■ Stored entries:
-- Opening Marker --

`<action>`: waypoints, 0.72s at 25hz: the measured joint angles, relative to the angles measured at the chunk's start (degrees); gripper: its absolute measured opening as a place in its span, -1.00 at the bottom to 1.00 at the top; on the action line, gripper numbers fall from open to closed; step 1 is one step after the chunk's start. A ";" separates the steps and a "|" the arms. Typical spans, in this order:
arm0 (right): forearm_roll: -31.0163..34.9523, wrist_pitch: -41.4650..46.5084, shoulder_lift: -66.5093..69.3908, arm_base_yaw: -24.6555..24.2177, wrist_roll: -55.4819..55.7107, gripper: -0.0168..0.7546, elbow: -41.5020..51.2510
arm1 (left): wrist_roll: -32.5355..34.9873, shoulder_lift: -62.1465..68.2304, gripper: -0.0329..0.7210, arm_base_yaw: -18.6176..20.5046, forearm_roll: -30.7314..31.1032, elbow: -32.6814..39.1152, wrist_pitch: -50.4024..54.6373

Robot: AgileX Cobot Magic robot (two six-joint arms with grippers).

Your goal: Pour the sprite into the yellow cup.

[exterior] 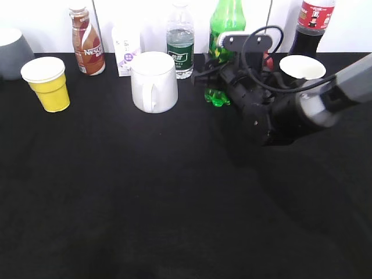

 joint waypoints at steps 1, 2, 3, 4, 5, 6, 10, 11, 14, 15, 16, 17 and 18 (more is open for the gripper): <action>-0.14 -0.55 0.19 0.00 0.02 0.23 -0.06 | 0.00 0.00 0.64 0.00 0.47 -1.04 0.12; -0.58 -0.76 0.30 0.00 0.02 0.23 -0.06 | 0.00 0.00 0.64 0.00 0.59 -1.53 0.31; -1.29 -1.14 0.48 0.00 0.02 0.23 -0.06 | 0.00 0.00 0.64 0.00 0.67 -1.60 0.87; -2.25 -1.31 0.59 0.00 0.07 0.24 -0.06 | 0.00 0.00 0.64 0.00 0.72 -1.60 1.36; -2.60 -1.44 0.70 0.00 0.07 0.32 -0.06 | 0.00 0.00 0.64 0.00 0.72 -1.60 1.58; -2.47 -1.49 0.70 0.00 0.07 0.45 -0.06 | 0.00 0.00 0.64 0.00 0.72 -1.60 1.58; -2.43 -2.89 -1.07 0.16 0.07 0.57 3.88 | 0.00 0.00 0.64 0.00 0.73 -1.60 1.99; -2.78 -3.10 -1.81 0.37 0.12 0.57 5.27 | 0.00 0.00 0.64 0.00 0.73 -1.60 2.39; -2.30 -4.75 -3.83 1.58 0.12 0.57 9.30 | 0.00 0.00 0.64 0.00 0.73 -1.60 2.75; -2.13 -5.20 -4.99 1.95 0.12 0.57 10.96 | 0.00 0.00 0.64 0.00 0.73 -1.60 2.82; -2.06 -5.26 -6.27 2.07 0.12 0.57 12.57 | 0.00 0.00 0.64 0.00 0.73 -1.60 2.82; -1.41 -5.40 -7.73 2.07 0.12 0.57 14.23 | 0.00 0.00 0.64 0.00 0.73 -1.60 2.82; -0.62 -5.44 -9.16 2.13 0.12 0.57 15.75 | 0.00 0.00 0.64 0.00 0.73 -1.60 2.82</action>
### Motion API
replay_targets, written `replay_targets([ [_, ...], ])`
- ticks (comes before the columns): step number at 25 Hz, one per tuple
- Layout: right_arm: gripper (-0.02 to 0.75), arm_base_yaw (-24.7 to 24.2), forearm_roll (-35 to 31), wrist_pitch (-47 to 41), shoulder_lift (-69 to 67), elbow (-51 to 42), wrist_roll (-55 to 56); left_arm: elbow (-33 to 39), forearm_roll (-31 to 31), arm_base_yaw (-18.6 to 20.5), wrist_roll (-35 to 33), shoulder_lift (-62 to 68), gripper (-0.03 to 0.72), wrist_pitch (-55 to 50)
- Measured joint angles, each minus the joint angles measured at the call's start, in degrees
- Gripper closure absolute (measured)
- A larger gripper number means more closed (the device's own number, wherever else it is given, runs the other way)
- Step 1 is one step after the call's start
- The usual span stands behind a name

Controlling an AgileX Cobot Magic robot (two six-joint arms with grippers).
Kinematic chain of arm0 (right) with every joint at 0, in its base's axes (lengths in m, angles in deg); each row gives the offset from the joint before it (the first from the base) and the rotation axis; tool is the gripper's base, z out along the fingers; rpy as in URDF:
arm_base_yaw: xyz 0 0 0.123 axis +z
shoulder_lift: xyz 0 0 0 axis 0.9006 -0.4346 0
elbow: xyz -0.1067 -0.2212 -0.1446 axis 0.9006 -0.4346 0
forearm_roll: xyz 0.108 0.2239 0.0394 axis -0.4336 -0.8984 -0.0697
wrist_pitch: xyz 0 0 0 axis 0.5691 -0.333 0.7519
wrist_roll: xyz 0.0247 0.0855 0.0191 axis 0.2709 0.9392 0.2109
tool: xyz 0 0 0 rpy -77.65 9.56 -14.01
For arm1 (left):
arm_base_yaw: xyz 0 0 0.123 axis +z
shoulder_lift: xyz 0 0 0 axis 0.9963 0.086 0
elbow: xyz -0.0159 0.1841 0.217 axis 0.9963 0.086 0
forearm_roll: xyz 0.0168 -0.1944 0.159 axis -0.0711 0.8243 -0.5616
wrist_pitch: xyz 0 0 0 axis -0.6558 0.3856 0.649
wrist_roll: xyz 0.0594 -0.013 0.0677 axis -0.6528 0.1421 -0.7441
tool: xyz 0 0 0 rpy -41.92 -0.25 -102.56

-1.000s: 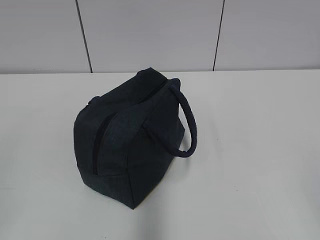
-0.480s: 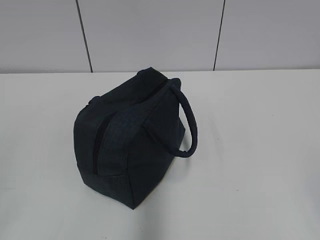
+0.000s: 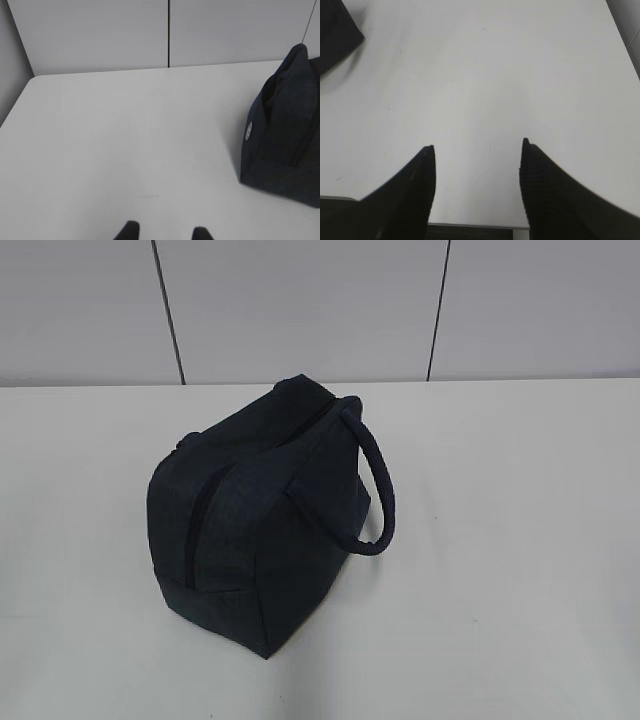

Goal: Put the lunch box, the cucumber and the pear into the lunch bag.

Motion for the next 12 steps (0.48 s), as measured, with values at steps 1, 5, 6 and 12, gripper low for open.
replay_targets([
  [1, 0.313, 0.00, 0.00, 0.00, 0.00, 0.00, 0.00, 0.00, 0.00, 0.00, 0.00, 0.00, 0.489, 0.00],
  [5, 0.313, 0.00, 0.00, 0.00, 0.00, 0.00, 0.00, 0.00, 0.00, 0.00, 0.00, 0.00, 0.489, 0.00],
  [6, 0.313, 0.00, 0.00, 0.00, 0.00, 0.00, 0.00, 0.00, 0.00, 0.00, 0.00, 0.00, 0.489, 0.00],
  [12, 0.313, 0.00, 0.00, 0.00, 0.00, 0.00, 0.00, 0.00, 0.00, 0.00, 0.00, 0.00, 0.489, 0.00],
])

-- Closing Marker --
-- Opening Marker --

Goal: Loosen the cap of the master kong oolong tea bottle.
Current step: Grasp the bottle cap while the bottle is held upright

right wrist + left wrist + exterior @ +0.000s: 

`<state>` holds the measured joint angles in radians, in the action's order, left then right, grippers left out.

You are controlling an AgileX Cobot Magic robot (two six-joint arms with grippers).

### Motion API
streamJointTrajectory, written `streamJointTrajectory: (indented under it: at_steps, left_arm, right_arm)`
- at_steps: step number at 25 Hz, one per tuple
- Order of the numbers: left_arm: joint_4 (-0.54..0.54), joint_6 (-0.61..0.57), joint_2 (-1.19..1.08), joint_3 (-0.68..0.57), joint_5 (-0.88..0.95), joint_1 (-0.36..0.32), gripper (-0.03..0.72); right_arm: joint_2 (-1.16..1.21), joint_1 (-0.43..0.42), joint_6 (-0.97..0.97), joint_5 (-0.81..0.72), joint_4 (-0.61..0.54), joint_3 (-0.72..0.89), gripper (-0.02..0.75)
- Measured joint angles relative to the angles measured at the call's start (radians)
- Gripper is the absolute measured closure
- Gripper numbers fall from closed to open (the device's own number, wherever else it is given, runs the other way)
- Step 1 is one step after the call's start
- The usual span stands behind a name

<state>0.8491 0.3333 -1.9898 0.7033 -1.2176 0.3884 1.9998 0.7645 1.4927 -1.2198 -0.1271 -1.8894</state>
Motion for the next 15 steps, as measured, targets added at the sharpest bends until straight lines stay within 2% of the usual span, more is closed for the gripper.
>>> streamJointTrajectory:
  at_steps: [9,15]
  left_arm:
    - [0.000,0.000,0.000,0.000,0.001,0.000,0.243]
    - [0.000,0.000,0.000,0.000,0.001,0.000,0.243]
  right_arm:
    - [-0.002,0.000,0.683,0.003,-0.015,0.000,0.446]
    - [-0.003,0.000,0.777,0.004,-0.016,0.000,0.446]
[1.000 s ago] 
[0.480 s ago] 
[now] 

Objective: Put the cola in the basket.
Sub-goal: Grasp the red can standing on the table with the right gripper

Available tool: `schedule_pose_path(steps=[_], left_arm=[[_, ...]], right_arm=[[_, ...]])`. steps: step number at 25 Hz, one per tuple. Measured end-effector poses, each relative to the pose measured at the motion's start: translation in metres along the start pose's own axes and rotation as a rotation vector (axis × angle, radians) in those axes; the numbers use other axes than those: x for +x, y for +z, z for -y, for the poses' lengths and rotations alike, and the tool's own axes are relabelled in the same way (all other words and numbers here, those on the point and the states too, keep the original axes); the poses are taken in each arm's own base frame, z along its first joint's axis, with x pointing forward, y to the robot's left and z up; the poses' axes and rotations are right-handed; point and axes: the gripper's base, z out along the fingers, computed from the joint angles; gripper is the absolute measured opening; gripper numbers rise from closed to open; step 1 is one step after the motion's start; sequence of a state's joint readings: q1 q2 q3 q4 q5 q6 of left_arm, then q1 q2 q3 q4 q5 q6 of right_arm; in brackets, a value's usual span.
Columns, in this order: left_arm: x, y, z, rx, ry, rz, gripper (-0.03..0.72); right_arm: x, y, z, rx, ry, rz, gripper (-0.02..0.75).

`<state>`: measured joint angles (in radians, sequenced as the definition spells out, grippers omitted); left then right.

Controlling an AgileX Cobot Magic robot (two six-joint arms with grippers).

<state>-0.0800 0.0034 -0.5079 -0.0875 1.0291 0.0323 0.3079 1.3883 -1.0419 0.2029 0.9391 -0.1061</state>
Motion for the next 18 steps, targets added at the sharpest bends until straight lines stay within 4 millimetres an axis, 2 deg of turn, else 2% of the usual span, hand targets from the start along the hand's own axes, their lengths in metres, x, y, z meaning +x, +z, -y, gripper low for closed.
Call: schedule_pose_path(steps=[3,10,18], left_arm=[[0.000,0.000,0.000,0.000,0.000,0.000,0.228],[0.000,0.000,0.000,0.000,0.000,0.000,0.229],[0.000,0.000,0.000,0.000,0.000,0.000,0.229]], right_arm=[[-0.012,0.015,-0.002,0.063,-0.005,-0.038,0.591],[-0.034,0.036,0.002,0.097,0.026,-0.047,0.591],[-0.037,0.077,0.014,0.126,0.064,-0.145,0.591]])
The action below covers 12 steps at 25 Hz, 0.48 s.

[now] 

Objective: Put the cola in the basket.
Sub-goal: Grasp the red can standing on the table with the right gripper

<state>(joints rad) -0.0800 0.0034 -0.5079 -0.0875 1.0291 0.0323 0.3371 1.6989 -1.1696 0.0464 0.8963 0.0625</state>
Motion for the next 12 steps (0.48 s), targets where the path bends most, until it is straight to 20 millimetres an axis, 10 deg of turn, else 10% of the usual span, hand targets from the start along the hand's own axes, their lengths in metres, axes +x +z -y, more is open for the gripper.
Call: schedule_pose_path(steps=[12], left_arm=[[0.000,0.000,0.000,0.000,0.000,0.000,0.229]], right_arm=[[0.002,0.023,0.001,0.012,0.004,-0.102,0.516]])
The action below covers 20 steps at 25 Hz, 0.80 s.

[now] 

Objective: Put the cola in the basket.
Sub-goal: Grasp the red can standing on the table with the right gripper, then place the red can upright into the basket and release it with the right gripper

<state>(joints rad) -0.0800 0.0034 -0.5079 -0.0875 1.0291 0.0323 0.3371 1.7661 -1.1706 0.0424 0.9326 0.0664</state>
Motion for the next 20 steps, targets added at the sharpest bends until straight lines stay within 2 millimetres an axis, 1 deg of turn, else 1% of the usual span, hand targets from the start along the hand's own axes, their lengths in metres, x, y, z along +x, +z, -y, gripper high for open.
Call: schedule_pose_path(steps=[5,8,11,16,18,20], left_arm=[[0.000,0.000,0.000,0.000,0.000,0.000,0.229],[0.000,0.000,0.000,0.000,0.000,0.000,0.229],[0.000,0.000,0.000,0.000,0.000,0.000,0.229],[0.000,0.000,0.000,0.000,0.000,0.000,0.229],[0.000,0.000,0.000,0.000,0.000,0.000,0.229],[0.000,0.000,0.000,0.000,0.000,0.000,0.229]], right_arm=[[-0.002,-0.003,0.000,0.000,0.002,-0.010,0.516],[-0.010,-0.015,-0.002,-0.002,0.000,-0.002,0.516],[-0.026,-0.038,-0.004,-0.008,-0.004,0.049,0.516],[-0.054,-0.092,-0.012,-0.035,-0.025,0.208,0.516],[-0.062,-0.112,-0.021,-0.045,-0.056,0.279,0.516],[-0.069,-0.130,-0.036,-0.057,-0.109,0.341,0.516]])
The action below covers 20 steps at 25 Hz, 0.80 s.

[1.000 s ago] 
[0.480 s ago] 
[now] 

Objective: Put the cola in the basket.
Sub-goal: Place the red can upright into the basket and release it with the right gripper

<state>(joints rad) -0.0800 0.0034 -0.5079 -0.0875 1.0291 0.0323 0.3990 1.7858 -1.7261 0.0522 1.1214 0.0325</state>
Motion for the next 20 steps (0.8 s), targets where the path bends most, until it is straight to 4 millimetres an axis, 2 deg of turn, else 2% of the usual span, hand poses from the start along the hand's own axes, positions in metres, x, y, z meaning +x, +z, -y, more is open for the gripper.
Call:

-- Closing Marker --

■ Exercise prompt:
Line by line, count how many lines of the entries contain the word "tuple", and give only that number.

■ The answer:
3